Instructions for the task
Every line below that holds the string "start" should be copied out.

++++++

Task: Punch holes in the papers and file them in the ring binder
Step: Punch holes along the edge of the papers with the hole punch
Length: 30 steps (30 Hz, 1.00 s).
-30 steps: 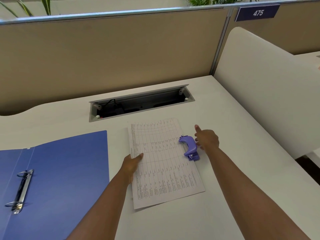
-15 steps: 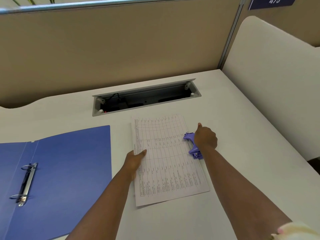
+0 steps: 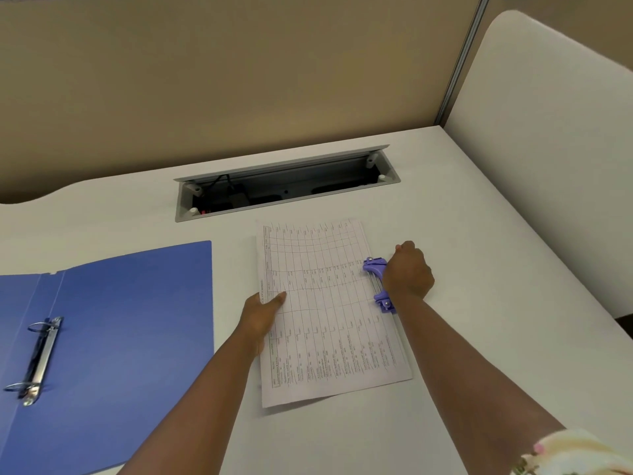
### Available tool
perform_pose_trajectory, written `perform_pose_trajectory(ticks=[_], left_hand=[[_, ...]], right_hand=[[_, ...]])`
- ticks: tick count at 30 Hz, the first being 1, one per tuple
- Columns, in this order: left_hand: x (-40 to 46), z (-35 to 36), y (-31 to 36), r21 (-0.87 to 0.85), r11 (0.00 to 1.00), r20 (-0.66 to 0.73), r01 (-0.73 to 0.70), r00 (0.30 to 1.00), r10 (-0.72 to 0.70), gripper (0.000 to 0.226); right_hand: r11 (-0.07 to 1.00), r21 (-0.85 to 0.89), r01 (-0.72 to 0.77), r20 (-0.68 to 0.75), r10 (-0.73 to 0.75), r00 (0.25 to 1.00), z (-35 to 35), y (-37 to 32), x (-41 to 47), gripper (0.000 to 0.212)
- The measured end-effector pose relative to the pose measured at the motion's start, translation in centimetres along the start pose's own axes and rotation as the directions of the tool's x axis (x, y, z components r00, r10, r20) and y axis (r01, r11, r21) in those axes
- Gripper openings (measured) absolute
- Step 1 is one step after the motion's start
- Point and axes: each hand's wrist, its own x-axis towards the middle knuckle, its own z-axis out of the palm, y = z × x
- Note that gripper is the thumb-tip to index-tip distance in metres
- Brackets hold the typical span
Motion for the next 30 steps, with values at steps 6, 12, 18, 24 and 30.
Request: perform_pose_trajectory(ticks=[6, 12, 18, 24, 30], left_hand=[[-0.21, 0.01, 0.22, -0.003, 1.000, 0.002, 0.016, 1.000, -0.015, 0.041], [-0.44, 0.03, 0.38, -0.001, 1.000, 0.003, 0.007, 1.000, -0.007, 0.041], [-0.60, 0.11, 0.54, 0.008, 1.000, 0.005, 0.007, 1.000, -0.007, 0.041], [-0.55, 0.03, 0.53, 0.003, 1.000, 0.012, 0.026, 1.000, -0.026, 0.041], [-0.52, -0.19, 0.53, -0.031, 0.998, 0.040, 0.050, 0.998, -0.049, 0.040]], right_hand=[[1.000, 0.011, 0.006, -0.025, -0.006, 1.000, 0.25, 0.26, 0.08, 0.033], [0.999, 0.035, 0.007, -0.045, -0.006, 0.999, 0.35, 0.28, -0.01, 0.034], [0.999, 0.045, -0.003, -0.050, 0.005, 0.999, 0.21, 0.14, -0.10, 0.034], [0.989, 0.127, -0.072, 0.041, 0.068, 0.997, -0.41, -0.33, 0.48, 0.041], [0.995, 0.097, -0.039, -0.027, 0.042, 0.999, -0.16, -0.10, 0.04, 0.038]])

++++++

Answer area
- The measured end-effector pose relative to the pose measured at the motion's start, translation in centimetres along the start pose's own axes and rotation as the directions of the tool's x axis (x, y, z components r00, r10, r20) and y axis (r01, r11, r21) in those axes
- Step 1 is one step after the motion's start

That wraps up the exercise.